== Work task ==
Your answer must consist only of the lines from the start of the entries through the line that holds "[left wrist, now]", copied exactly, with no pictures.

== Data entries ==
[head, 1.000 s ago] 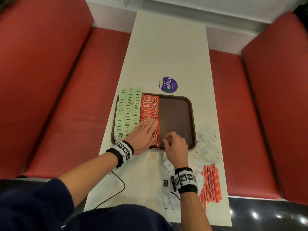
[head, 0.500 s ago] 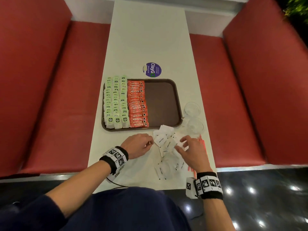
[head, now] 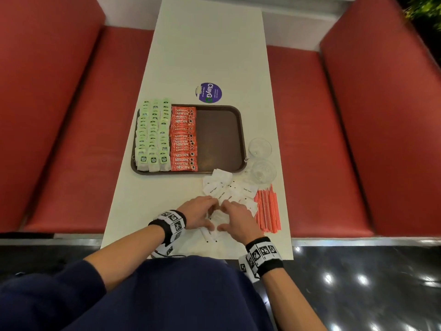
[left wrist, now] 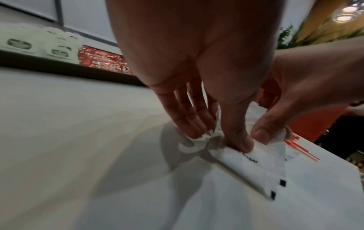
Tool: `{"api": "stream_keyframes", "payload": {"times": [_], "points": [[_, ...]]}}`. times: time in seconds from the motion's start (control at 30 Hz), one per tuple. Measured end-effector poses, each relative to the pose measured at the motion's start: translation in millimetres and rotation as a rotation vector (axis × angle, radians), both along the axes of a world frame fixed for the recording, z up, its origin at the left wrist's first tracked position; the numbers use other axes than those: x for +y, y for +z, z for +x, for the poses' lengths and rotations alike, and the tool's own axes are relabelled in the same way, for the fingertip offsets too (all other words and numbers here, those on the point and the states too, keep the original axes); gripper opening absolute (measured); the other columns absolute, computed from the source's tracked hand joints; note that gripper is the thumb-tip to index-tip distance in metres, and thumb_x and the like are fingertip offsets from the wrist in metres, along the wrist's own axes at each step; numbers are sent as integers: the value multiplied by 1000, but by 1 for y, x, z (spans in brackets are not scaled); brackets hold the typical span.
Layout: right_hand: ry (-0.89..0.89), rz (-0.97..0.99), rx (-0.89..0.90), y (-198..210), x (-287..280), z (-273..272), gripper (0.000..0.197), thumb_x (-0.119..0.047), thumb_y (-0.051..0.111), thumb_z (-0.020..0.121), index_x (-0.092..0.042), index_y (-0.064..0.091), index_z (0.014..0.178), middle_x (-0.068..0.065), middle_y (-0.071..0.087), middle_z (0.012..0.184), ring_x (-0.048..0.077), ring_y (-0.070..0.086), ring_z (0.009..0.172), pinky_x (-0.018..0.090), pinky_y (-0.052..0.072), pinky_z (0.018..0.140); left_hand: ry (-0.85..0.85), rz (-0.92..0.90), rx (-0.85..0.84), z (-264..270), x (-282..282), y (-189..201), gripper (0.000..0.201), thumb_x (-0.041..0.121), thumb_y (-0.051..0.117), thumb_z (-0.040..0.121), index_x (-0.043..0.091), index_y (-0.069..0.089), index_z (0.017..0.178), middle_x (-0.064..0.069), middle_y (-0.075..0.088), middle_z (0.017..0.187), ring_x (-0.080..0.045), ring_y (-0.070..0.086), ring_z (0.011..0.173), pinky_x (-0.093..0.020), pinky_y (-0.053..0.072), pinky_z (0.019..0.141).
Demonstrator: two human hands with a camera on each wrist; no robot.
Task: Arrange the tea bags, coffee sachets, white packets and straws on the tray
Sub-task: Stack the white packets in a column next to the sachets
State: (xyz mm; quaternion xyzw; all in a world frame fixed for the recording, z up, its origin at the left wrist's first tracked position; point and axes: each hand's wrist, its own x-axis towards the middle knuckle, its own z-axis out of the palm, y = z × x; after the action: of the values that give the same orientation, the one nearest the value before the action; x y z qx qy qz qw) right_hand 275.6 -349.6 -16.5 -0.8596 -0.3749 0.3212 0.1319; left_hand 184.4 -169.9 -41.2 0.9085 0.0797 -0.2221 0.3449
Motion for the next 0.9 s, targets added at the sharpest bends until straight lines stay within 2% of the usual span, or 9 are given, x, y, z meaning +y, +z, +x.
{"api": "stream_keyframes", "payload": {"times": [0.1, 0.2, 0.37, 0.5, 0.6, 0.67, 0.77, 0.83, 0.9], "points": [[-8, 67, 32, -3, 3, 5, 43, -24, 92, 82, -22, 65, 115, 0, 70, 112, 23, 64, 100, 35, 49, 83, 115, -89, -41, -7, 5, -3, 36, 34, 93, 78, 30, 62, 95, 9, 67, 90, -12, 63, 82, -30, 52, 73], [-72, 149, 123, -5, 7, 8, 33, -19, 92, 81, -23, 69, 104, -6, 70, 99, 15, 62, 88, 30, 46, 78, 228, -139, -86, -15, 11, -4, 33, 22, 91, 81, 37, 62, 87, 7, 72, 89, -14, 68, 85, -38, 58, 81], [-179, 323, 200, 13, 15, 17, 27, -23, 94, 80, -26, 73, 97, -14, 73, 94, 0, 67, 79, 24, 53, 76, 436, -282, -190, -20, 25, 11, 27, 18, 90, 84, 34, 74, 99, 7, 76, 93, -10, 71, 89, -36, 61, 88], [-312, 472, 351, 52, 23, 31, 23, -22, 93, 85, -24, 75, 99, -6, 77, 100, 15, 76, 73, 32, 64, 67, 495, -453, -286, -12, 40, 44, 26, 24, 79, 99, 27, 77, 124, 2, 74, 116, -16, 70, 106, -29, 56, 97], [-374, 558, 492, 76, 33, 39, 19, -15, 88, 90, -19, 76, 104, 3, 78, 107, 21, 78, 80, 34, 64, 68, 587, -677, -244, 1, 35, 74, 19, 23, 61, 109, 24, 70, 126, -7, 62, 130, -20, 65, 114, -37, 59, 95], [-416, 614, 542, 88, 42, 41, 21, -15, 88, 90, -15, 75, 106, 9, 78, 107, 21, 77, 81, 36, 64, 70, 691, -826, -199, 11, 29, 89, 20, 20, 51, 110, 19, 65, 124, -12, 62, 127, -23, 63, 110, -41, 56, 92], [-462, 648, 484, 100, 56, 38, 24, -21, 91, 88, -16, 73, 104, 4, 77, 99, 23, 79, 80, 47, 68, 71, 818, -1010, -223, 25, 23, 105, 19, 28, 52, 107, 15, 62, 117, -16, 63, 112, -32, 63, 103, -49, 50, 89], [-449, 643, 417, 104, 61, 38, 26, -26, 93, 87, -20, 73, 103, -1, 77, 97, 19, 78, 81, 46, 68, 74, 829, -991, -271, 31, 25, 112, 27, 36, 60, 109, 10, 62, 117, -17, 66, 111, -31, 68, 101, -48, 55, 87], [-397, 631, 452, 107, 62, 40, 30, -25, 94, 85, -22, 74, 107, 0, 78, 103, 17, 78, 89, 39, 67, 83, 793, -874, -333, 33, 30, 114, 29, 33, 70, 105, 8, 65, 117, -12, 73, 105, -24, 71, 97, -42, 59, 86]]}}
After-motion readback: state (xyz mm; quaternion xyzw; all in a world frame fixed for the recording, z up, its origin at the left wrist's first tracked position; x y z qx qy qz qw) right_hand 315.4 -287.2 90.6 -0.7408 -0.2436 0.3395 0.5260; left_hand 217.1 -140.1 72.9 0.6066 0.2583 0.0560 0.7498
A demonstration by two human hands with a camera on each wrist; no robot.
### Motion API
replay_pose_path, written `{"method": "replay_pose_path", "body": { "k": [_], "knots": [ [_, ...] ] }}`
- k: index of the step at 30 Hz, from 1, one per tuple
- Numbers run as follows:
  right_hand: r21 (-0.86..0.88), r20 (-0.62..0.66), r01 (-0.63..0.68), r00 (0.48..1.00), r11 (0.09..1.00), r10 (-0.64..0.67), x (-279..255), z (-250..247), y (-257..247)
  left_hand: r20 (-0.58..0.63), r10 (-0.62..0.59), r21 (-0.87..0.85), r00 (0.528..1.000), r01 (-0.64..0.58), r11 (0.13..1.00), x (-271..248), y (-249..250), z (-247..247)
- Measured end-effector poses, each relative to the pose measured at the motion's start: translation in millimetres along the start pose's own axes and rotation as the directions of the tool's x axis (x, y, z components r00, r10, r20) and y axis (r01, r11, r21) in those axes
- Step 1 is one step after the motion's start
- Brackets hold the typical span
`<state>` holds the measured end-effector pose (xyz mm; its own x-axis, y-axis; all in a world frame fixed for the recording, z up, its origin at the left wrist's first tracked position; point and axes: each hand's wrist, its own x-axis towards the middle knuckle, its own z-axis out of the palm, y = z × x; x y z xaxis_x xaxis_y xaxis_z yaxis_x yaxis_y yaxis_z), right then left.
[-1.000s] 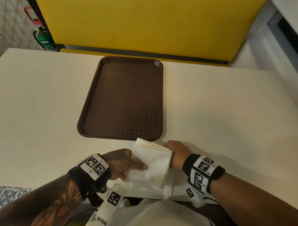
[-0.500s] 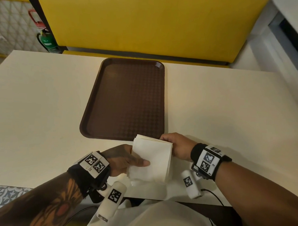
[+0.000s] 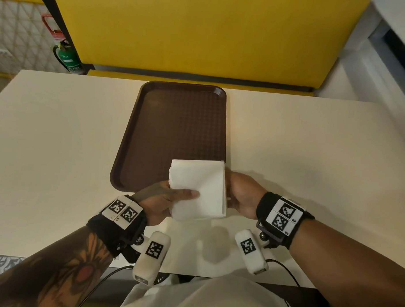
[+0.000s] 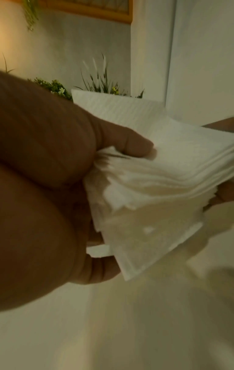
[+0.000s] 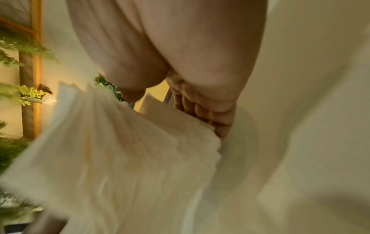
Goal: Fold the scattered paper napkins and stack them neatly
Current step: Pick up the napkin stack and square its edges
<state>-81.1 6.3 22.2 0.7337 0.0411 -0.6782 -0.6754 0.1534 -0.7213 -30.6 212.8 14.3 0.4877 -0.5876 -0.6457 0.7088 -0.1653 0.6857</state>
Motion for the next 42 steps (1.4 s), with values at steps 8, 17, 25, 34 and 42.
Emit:
{"method": "replay_pose_path", "body": {
  "k": [8, 17, 25, 34, 42],
  "knots": [
    [0.143, 0.186, 0.033, 0.981, 0.989, -0.06, -1.2, 22.9, -23.1, -0.112, 0.09, -0.051, 0.99, -0.096, 0.994, 11.9, 22.2, -2.6],
    [-0.013, 0.104, 0.107, 0.989, 0.994, -0.105, 10.7, 25.3, -33.6, -0.108, 0.123, 0.091, 0.986, -0.114, 0.989, 19.1, 37.7, -12.8],
    [-0.089, -0.046, 0.225, 0.972, 0.97, -0.229, 32.8, 21.8, -49.6, -0.146, 0.145, 0.119, 0.979, -0.128, 0.984, 34.6, 66.6, -24.4],
    [-0.024, -0.071, 0.099, 0.992, 0.995, -0.1, 45.6, 26.8, -57.7, -0.323, 0.036, 0.042, 0.946, -0.023, 0.999, 54.8, 71.6, -23.3],
    [-0.201, -0.187, 0.026, 0.98, 0.979, -0.064, 57.7, 13.2, -61.2, -0.372, 0.076, 0.238, 0.925, 0.016, 0.971, 67.6, 67.8, -53.2]
  ]
}}
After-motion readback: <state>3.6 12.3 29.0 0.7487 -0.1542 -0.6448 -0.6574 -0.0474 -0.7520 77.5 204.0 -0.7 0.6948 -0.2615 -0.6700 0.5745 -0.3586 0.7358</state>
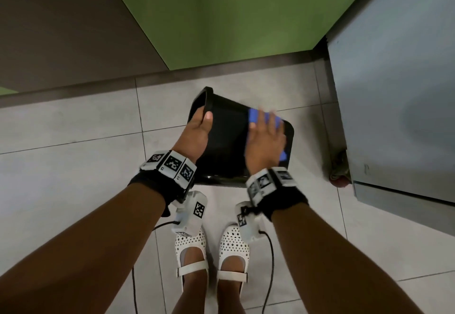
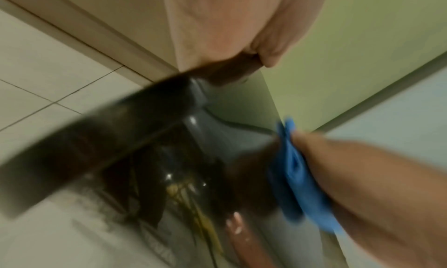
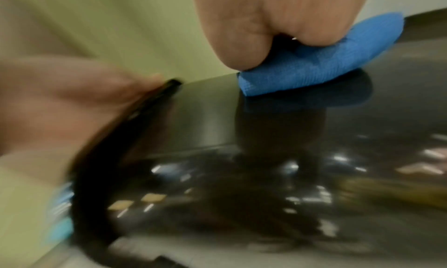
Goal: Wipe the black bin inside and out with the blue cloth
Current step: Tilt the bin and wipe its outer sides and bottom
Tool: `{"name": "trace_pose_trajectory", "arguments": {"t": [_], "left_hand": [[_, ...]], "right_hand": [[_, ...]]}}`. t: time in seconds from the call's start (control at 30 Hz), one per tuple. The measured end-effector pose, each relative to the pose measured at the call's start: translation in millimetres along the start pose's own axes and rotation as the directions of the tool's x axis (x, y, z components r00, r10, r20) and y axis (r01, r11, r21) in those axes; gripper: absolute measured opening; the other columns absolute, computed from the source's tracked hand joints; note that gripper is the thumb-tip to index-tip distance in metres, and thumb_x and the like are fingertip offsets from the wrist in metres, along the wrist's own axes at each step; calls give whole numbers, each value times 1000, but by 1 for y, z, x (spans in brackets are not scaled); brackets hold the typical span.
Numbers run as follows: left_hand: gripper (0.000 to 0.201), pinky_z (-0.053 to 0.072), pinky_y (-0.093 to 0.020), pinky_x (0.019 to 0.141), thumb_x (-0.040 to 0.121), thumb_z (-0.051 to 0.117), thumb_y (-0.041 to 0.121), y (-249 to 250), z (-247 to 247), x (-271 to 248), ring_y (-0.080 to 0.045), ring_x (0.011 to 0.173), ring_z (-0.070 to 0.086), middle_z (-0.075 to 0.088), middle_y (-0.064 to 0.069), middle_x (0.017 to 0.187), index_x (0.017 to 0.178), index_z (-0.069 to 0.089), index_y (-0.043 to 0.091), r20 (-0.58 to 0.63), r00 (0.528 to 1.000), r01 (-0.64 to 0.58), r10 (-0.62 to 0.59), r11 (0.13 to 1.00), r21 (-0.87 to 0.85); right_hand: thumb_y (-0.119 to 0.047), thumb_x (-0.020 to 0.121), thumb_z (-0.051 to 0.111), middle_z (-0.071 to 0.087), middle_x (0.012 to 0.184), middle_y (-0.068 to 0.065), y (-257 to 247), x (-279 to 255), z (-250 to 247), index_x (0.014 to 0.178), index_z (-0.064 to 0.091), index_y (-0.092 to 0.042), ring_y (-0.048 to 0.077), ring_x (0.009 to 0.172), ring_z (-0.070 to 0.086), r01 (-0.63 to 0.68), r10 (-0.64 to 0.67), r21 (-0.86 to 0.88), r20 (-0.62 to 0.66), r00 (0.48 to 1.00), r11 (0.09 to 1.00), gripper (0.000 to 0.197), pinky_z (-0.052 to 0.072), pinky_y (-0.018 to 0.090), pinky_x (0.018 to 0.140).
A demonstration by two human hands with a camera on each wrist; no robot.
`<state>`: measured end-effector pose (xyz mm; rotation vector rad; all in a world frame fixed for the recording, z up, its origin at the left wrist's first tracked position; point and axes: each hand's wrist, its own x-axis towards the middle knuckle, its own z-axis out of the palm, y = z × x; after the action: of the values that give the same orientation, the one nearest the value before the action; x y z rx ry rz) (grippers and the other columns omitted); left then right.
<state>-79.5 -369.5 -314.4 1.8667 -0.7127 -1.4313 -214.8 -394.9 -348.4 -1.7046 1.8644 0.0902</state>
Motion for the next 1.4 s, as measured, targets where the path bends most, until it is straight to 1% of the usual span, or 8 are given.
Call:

== Expected answer ==
[head, 1.000 s ago] 
[head, 0.500 s ago] 
[head, now] 
[left wrist, now] 

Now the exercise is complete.